Our folk songs say that John Henry could drive steel harder and faster than any man. The job of a steel driver was to pound holes in rock by hammering a long metal drill held and rotated by another man known as a shaker. Dynamite was then dropped into those holes—tunnels blasted into mountain stone. Steel driving was done for the mean benefit of the train companies laying track across the nation. In other versions of the song, steel driving was intermixed with pounding spike into the rail lines.
One day a salesman brought a new steam-driven drill to the line. John Henry, fearing for his job and for the jobs of his fellow rail workers, challenged the machine to a contest. John Henry declared to his captain:
Lord, a man aint nothin' but a man
But before I let that steam-drill beat me down
I'm gonna die with a hammer in my hand
John Henry won. But after beating the machine, he suffered a heart attack and died. That's to say, he could do no more work for the train company.
Like Jesus, no one can prove the John Henry of legend. Some stories say he was an ex-slave working for the Chesapeake and Ohio Railway during the Reconstruction days of the South, following the Civil War. People disagree on where, and if, the events of the song took place. One man thinks the contest of hammers happened in Talcott, West Virgina. But everybody knows that you've got to bite the coins that come out of Talcott.

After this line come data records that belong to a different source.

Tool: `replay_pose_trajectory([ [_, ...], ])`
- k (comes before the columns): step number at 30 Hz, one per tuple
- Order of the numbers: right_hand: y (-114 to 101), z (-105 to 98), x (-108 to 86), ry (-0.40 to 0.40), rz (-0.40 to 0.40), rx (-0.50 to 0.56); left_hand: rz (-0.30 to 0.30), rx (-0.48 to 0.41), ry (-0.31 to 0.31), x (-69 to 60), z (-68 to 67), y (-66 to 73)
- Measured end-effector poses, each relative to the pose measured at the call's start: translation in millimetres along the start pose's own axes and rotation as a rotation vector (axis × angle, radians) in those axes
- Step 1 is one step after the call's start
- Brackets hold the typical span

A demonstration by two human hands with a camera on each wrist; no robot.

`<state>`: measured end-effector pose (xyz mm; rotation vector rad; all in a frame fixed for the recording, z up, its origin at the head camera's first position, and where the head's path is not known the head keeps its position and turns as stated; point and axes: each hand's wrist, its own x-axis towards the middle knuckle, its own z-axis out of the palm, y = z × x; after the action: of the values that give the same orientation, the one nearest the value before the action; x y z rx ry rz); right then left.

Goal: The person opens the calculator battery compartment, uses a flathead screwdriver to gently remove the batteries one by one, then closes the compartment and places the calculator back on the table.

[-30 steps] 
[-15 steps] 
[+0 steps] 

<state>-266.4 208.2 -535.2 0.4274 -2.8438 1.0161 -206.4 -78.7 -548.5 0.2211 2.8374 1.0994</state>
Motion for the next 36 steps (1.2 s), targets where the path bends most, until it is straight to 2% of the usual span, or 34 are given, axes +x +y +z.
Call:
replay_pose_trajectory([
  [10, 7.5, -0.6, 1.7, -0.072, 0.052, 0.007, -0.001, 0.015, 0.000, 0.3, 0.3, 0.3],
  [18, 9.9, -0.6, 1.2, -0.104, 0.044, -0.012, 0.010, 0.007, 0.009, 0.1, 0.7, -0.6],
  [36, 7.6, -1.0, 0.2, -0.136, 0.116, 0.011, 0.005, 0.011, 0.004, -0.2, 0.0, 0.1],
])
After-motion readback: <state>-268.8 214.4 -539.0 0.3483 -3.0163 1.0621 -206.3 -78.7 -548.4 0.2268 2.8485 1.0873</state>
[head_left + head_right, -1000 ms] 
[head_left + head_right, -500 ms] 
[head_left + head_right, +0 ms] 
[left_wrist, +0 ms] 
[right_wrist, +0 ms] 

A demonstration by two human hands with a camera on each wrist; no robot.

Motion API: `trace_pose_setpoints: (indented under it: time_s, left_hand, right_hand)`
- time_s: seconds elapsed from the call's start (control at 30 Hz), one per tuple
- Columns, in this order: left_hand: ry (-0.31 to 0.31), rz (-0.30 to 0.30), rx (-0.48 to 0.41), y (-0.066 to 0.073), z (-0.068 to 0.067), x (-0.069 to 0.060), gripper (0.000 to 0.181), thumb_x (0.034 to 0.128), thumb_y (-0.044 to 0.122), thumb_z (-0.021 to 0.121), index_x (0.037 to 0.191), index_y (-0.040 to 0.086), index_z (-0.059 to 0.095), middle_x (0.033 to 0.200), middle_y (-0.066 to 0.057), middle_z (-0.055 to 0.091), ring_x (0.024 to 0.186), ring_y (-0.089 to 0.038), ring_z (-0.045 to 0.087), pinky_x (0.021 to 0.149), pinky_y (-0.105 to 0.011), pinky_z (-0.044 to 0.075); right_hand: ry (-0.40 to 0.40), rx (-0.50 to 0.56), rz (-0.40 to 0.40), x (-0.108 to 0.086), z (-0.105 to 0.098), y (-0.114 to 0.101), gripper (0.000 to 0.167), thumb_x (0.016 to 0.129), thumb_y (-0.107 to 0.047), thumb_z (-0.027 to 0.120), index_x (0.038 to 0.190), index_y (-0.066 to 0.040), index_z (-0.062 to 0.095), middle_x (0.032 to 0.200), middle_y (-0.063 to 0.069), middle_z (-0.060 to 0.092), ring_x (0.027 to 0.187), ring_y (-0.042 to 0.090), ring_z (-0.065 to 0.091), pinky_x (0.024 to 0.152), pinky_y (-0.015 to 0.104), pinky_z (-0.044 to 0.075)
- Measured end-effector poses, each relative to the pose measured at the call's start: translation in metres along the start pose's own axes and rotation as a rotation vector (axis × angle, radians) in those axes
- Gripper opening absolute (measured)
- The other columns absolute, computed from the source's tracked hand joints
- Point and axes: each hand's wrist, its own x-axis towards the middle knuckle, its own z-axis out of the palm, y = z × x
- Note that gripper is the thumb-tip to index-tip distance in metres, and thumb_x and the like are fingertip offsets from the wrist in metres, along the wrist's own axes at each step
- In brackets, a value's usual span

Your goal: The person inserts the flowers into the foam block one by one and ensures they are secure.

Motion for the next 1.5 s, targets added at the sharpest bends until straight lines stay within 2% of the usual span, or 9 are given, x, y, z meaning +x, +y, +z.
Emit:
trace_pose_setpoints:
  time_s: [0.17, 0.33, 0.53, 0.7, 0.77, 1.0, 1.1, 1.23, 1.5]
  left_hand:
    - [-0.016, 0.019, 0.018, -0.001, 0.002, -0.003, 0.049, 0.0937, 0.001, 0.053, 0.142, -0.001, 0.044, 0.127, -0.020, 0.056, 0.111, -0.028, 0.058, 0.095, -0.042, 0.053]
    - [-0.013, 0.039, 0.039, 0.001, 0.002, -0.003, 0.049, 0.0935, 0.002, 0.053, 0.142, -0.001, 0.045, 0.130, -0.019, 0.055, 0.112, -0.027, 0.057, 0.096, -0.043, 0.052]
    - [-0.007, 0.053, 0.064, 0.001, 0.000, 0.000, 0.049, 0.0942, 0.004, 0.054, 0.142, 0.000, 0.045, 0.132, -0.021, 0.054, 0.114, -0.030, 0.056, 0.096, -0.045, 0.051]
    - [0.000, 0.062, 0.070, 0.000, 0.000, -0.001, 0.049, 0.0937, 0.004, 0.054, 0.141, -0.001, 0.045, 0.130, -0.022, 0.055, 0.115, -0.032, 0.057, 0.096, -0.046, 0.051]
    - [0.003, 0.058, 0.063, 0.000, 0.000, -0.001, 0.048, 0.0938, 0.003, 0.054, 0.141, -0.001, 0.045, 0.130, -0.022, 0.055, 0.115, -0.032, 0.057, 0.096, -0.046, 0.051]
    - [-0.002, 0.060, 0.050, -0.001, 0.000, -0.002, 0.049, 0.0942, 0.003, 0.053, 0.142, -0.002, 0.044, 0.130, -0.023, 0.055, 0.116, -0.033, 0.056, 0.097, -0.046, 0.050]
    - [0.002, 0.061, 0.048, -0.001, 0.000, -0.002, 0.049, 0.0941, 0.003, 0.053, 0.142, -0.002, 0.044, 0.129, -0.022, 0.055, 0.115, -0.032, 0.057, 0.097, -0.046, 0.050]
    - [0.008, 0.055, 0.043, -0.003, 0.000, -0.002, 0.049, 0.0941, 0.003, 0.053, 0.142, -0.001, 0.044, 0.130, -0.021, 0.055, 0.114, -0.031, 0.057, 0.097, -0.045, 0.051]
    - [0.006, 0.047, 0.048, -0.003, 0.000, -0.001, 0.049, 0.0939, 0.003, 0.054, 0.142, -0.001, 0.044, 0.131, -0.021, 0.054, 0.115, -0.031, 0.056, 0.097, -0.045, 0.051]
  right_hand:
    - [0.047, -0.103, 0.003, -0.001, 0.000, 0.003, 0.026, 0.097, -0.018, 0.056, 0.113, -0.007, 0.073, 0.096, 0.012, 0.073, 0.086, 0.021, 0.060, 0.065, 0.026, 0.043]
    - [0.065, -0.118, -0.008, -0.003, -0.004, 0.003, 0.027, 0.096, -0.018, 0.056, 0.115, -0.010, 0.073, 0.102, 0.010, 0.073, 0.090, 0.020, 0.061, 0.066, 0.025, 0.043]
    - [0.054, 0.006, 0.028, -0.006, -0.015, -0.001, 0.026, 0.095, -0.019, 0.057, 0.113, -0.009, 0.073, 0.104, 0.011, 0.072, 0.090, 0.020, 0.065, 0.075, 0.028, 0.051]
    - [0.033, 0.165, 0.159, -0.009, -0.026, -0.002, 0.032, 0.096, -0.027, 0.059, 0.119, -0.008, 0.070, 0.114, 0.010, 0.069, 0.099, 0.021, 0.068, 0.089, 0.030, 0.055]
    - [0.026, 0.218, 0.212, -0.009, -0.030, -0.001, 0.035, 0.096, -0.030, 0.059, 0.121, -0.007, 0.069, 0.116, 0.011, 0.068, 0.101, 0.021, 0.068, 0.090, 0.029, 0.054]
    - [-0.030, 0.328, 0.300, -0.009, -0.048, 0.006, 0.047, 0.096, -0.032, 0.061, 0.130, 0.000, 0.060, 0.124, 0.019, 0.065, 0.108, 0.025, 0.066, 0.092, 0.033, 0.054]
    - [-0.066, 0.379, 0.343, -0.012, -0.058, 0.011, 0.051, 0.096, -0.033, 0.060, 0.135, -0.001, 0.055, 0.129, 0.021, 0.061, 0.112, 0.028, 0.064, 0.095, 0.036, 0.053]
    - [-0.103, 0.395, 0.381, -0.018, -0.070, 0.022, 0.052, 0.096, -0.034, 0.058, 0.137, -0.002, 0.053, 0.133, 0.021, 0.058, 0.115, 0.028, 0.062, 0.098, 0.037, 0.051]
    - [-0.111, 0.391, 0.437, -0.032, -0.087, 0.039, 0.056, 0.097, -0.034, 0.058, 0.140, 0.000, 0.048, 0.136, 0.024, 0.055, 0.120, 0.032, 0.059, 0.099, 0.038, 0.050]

About twenty years ago, a man in my hometown got caught in one of the big machines of the mining company. A rock crusher, if I remember right. He was the father of a classmate. I ought to have attended the funeral, but didn't. In those high school days I was discovering the books of the American Transcendentalists: Whitman, Emerson, Thoreau. "Transcendentalism” was a big word to me at the time. The idea of it is that you can ride your porch swing to the truth of all flowers. The notion sounds sound to me, still. But, being young, I felt as if I had inherited a mansion up in the blue air; as if everything wrong were, with an idea, suddenly right.
The daughter of the killed miner, my classmate, needed some consoling, but I was too shy, too awkward at social graces, to be one of the people to give it. I had no consoling to give. Her father was a good man of Finnish descent; he left behind a large family. The family had a new lesson to learn about the worst of all possible outcomes. As for me, I had my books which said spirit dances with matter.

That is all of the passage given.